> [What you will do] Start at the line in the entries below that contains "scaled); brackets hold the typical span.", stop at the line that contains "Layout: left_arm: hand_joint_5", and output exactly the lines in that span, both ends included.

> [Exercise data]
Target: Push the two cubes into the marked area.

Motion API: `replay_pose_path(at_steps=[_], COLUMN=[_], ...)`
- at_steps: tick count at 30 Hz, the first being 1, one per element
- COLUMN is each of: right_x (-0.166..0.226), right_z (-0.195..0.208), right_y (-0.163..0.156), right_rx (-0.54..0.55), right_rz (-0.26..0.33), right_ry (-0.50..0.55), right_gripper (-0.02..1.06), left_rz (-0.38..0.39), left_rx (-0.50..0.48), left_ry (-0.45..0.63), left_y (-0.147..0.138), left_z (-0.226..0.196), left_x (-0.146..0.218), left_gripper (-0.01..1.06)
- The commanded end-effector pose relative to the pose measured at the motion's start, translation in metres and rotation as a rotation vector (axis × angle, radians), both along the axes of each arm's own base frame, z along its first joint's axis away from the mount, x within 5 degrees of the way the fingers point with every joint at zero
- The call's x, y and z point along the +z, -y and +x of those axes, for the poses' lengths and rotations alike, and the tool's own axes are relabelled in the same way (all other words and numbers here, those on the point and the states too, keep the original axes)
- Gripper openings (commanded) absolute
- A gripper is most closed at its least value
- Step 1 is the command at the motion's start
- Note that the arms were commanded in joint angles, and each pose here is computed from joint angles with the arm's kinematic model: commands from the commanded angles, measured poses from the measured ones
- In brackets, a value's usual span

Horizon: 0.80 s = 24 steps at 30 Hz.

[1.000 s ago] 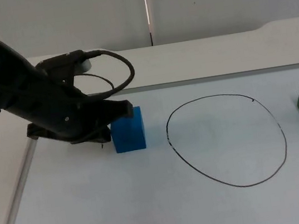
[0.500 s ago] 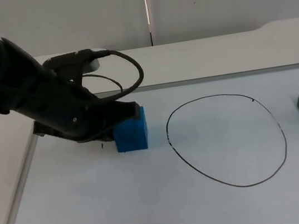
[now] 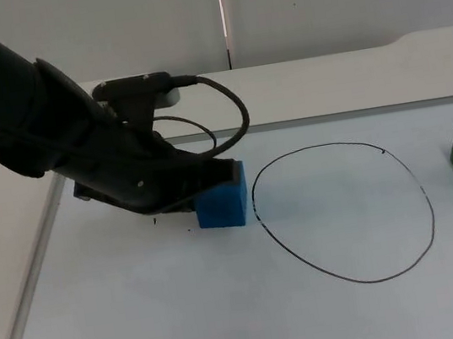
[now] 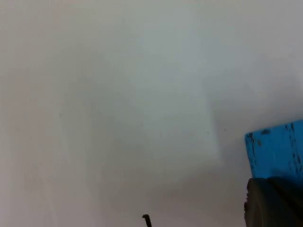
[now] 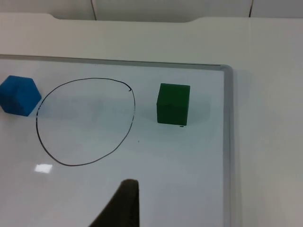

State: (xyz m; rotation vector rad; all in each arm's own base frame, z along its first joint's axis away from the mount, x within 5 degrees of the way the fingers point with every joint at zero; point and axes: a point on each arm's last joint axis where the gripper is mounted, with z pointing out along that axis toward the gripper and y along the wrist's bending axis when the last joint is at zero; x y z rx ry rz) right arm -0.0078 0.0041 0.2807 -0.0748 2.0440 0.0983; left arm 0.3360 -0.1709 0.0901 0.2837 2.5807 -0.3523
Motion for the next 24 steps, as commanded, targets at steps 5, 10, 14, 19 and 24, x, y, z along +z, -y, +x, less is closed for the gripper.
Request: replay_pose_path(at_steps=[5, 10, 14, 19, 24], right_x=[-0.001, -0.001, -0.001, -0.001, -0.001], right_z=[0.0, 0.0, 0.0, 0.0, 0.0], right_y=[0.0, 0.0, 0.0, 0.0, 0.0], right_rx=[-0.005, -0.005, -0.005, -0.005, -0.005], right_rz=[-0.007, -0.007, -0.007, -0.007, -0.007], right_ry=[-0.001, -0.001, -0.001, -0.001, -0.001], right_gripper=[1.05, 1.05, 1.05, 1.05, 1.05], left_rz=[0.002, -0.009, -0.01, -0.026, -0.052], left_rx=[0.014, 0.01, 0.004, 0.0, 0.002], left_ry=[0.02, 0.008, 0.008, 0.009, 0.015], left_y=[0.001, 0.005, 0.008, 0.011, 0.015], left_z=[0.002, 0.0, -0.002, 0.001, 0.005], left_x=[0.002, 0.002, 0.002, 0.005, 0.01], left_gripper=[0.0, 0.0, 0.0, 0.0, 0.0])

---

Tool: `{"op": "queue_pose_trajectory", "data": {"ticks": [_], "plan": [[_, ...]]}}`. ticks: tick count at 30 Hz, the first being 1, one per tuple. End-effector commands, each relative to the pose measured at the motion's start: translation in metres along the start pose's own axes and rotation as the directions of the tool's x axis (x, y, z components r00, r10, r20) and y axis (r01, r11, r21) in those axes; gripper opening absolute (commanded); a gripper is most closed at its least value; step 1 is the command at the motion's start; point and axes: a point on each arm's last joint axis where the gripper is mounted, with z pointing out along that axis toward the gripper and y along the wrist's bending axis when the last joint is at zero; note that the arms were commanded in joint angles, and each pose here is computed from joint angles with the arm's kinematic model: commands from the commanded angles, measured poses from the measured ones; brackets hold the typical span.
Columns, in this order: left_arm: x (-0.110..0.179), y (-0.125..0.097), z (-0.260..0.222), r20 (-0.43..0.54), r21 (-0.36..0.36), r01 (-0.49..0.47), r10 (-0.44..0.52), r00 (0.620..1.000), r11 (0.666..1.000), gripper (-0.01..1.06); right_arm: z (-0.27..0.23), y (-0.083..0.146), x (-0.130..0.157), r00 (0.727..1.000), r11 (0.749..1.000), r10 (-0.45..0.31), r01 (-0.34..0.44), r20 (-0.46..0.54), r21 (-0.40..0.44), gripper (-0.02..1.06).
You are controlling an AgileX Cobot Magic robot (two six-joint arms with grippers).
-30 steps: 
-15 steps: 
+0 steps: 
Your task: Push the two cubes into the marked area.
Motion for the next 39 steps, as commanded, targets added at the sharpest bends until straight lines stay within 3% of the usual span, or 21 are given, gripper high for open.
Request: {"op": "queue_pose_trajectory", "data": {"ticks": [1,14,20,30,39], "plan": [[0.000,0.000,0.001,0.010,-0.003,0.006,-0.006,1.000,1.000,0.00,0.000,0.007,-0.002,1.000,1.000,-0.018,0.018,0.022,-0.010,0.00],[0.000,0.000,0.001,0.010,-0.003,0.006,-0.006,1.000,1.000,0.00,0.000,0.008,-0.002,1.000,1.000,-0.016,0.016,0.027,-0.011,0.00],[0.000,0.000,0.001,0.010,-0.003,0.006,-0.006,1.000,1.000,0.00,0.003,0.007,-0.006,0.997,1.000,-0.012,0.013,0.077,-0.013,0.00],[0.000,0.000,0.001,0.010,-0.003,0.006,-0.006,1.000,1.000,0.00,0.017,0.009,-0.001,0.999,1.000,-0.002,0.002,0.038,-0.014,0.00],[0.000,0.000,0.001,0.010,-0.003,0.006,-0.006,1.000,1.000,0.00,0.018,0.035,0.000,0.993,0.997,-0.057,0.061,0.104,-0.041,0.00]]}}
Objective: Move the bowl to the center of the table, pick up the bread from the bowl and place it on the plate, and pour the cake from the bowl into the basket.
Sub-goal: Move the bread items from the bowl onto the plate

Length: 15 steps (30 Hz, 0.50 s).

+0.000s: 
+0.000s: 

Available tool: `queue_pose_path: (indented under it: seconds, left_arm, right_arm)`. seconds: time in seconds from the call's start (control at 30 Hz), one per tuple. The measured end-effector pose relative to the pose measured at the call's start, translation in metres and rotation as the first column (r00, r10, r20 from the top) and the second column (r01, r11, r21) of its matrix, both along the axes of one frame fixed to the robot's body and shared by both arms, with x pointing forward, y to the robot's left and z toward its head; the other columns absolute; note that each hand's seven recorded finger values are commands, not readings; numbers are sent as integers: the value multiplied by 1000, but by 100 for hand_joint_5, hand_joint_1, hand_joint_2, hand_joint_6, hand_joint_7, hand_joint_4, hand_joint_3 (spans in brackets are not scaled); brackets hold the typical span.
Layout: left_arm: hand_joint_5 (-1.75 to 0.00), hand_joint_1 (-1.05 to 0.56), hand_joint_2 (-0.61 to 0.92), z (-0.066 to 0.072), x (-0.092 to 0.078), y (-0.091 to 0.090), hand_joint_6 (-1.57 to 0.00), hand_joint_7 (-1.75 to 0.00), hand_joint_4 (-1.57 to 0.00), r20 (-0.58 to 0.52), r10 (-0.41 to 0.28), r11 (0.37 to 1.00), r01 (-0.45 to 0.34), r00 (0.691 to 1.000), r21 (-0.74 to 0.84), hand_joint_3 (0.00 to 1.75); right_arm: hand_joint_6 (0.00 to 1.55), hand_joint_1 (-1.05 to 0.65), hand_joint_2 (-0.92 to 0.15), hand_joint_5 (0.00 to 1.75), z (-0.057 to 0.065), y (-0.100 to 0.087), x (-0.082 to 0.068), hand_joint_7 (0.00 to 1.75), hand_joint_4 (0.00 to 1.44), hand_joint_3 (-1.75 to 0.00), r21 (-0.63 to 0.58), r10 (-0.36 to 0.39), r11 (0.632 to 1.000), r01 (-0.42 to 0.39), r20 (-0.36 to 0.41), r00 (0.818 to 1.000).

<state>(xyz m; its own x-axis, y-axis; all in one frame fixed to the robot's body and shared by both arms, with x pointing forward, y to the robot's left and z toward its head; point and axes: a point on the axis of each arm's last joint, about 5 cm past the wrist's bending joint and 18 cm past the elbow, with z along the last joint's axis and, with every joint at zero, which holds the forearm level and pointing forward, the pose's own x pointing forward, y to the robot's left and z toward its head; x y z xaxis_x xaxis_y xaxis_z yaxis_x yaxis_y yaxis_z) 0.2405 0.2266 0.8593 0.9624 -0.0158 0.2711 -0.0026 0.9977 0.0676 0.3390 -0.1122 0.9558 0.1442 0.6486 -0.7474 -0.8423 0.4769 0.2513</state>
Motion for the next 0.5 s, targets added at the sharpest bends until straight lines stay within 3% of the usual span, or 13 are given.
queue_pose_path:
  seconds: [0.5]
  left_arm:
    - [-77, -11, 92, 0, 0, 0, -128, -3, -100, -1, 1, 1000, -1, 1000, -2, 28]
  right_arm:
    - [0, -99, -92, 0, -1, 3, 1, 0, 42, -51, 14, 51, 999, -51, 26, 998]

> [Task response]
Available tool: `queue_pose_path: (indented under it: seconds, left_arm, right_arm)`. seconds: time in seconds from the call's start (control at 30 Hz), one per tuple. The measured end-effector pose relative to the pose measured at the call's start, translation in metres and rotation as the first column (r00, r10, r20 from the top) and the second column (r01, r11, r21) of its matrix, both along the axes of one frame fixed to the robot's body and shared by both arms, with x pointing forward, y to the robot's left and z toward its head; the other columns absolute; note that each hand's seven recorded finger values are commands, not readings; numbers are sent as integers: the value multiplied by 1000, but by 100 for hand_joint_5, hand_joint_1, hand_joint_2, hand_joint_6, hand_joint_7, hand_joint_4, hand_joint_3 (spans in brackets are not scaled); brackets hold the typical span.
Layout: left_arm: hand_joint_5 (-1.75 to 0.00), hand_joint_1 (-1.05 to 0.56), hand_joint_2 (-0.61 to 0.92), z (-0.066 to 0.072), x (-0.092 to 0.078), y (-0.091 to 0.090), hand_joint_6 (-1.57 to 0.00), hand_joint_7 (-1.75 to 0.00), hand_joint_4 (-1.57 to 0.00), r20 (-0.58 to 0.52), r10 (-0.41 to 0.28), r11 (0.37 to 1.00), r01 (-0.45 to 0.34), r00 (0.691 to 1.000), r21 (-0.74 to 0.84), hand_joint_3 (0.00 to 1.75); right_arm: hand_joint_6 (0.00 to 1.55), hand_joint_1 (-1.05 to 0.65), hand_joint_2 (-0.92 to 0.15), hand_joint_5 (0.00 to 1.75), z (-0.057 to 0.065), y (-0.100 to 0.087), x (-0.082 to 0.068), hand_joint_7 (0.00 to 1.75), hand_joint_4 (0.00 to 1.44), hand_joint_3 (-1.75 to 0.00), r21 (-0.63 to 0.58), r10 (-0.36 to 0.39), r11 (0.632 to 1.000), r01 (-0.42 to 0.39), r20 (-0.36 to 0.41), r00 (0.818 to 1.000).

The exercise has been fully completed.